*Material shown*.
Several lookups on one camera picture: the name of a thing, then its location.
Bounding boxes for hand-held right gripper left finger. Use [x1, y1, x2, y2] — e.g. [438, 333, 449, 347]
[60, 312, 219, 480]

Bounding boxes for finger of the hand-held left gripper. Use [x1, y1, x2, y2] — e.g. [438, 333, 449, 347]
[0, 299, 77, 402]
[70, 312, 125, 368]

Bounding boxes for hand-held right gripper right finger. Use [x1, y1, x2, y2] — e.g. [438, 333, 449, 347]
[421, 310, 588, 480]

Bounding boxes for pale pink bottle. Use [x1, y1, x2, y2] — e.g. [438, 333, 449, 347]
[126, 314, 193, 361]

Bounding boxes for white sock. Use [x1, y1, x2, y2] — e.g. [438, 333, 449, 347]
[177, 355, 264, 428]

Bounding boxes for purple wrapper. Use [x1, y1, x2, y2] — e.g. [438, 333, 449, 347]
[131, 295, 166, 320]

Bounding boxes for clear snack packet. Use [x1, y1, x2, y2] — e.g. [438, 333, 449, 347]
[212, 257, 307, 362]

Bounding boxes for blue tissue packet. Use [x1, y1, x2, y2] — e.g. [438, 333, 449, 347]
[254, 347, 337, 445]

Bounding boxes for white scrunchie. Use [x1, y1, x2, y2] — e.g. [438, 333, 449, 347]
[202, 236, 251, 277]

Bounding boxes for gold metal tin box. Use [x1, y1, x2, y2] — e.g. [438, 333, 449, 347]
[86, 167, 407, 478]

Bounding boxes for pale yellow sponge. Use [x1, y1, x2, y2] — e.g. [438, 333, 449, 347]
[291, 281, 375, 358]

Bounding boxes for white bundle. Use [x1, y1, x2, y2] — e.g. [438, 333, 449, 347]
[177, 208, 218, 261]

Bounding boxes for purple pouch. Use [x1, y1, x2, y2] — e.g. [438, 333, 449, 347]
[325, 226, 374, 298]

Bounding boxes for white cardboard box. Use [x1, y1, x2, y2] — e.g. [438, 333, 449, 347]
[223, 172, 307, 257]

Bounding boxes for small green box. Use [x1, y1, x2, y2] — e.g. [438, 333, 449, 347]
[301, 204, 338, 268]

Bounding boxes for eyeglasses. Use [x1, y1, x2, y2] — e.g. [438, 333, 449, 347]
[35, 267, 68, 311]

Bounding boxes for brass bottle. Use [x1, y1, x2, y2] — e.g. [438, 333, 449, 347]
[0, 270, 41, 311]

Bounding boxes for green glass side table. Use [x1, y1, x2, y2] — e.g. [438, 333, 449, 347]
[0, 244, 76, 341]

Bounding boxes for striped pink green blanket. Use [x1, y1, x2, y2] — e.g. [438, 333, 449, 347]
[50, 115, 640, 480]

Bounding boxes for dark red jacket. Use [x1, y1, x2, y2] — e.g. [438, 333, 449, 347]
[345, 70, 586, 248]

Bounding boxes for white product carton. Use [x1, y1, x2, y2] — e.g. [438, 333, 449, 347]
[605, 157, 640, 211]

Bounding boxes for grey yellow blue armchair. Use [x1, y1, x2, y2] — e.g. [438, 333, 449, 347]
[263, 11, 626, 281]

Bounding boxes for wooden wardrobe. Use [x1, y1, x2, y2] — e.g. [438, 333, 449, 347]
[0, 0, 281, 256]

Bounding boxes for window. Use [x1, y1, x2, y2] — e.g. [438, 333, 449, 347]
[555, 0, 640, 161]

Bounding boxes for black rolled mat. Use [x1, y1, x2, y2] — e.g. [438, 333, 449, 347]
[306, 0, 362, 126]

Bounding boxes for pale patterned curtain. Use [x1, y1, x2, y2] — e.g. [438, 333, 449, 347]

*Exercise goal*. Nothing but the lines from the one with "Bounding boxes for gold" through the end of the data above should be reproduced, each exactly, both ends included.

*Finished task*.
Bounding boxes for gold metal tin box. Use [x1, y1, x2, y2] — e.g. [438, 333, 449, 347]
[86, 167, 407, 478]

Bounding boxes for pale yellow sponge. Use [x1, y1, x2, y2] — e.g. [438, 333, 449, 347]
[291, 281, 375, 358]

Bounding boxes for white bundle. Use [x1, y1, x2, y2] — e.g. [438, 333, 449, 347]
[177, 208, 218, 261]

Bounding boxes for purple pouch. Use [x1, y1, x2, y2] — e.g. [438, 333, 449, 347]
[325, 226, 374, 298]

Bounding boxes for white cardboard box. Use [x1, y1, x2, y2] — e.g. [438, 333, 449, 347]
[223, 172, 307, 257]

Bounding boxes for small green box. Use [x1, y1, x2, y2] — e.g. [438, 333, 449, 347]
[301, 204, 338, 268]

Bounding boxes for eyeglasses. Use [x1, y1, x2, y2] — e.g. [438, 333, 449, 347]
[35, 267, 68, 311]

Bounding boxes for brass bottle. Use [x1, y1, x2, y2] — e.g. [438, 333, 449, 347]
[0, 270, 41, 311]

Bounding boxes for green glass side table. Use [x1, y1, x2, y2] — e.g. [438, 333, 449, 347]
[0, 244, 76, 341]

Bounding boxes for striped pink green blanket. Use [x1, y1, x2, y2] — e.g. [438, 333, 449, 347]
[50, 115, 640, 480]

Bounding boxes for dark red jacket. Use [x1, y1, x2, y2] — e.g. [438, 333, 449, 347]
[345, 70, 586, 248]

Bounding boxes for white product carton. Use [x1, y1, x2, y2] — e.g. [438, 333, 449, 347]
[605, 157, 640, 211]

Bounding boxes for grey yellow blue armchair. Use [x1, y1, x2, y2] — e.g. [438, 333, 449, 347]
[263, 11, 626, 281]

Bounding boxes for wooden wardrobe. Use [x1, y1, x2, y2] — e.g. [438, 333, 449, 347]
[0, 0, 281, 256]

Bounding boxes for window. Use [x1, y1, x2, y2] — e.g. [438, 333, 449, 347]
[555, 0, 640, 161]

Bounding boxes for black rolled mat. Use [x1, y1, x2, y2] — e.g. [438, 333, 449, 347]
[306, 0, 362, 126]

Bounding boxes for pale patterned curtain. Use [x1, y1, x2, y2] — e.g. [438, 333, 449, 347]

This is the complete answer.